**Requirement**
For the lines from the one with "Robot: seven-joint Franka" to the end of the listing below, both ends included, give an exact copy and nothing more. Do not copy pictures.

**Collected material**
______________________________

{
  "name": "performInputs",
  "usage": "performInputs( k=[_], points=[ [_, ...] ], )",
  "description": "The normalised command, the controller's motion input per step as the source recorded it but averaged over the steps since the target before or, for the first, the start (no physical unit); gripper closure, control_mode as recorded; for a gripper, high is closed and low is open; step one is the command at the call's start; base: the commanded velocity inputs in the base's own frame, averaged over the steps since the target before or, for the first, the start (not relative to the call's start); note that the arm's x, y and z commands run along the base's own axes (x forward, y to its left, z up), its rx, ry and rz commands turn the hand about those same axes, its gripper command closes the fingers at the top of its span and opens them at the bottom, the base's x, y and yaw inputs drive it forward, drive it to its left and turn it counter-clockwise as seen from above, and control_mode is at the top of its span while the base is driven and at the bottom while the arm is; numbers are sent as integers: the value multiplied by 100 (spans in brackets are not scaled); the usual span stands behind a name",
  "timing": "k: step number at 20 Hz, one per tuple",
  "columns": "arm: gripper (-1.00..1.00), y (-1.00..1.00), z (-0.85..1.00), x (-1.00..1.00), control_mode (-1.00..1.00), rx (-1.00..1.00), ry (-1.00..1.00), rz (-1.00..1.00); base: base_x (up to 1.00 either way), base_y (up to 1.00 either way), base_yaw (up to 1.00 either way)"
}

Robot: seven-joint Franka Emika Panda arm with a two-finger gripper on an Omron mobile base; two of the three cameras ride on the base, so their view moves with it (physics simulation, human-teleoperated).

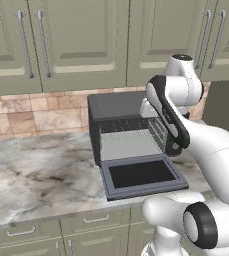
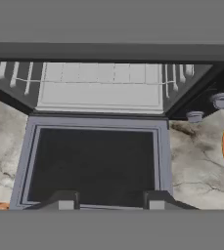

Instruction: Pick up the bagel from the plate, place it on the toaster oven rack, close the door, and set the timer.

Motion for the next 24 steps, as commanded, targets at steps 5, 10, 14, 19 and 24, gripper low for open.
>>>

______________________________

**Answer for this exercise**
Robot: seven-joint Franka Emika Panda arm with a two-finger gripper on an Omron mobile base; two of the three cameras ride on the base, so their view moves with it (physics simulation, human-teleoperated).


Instruction: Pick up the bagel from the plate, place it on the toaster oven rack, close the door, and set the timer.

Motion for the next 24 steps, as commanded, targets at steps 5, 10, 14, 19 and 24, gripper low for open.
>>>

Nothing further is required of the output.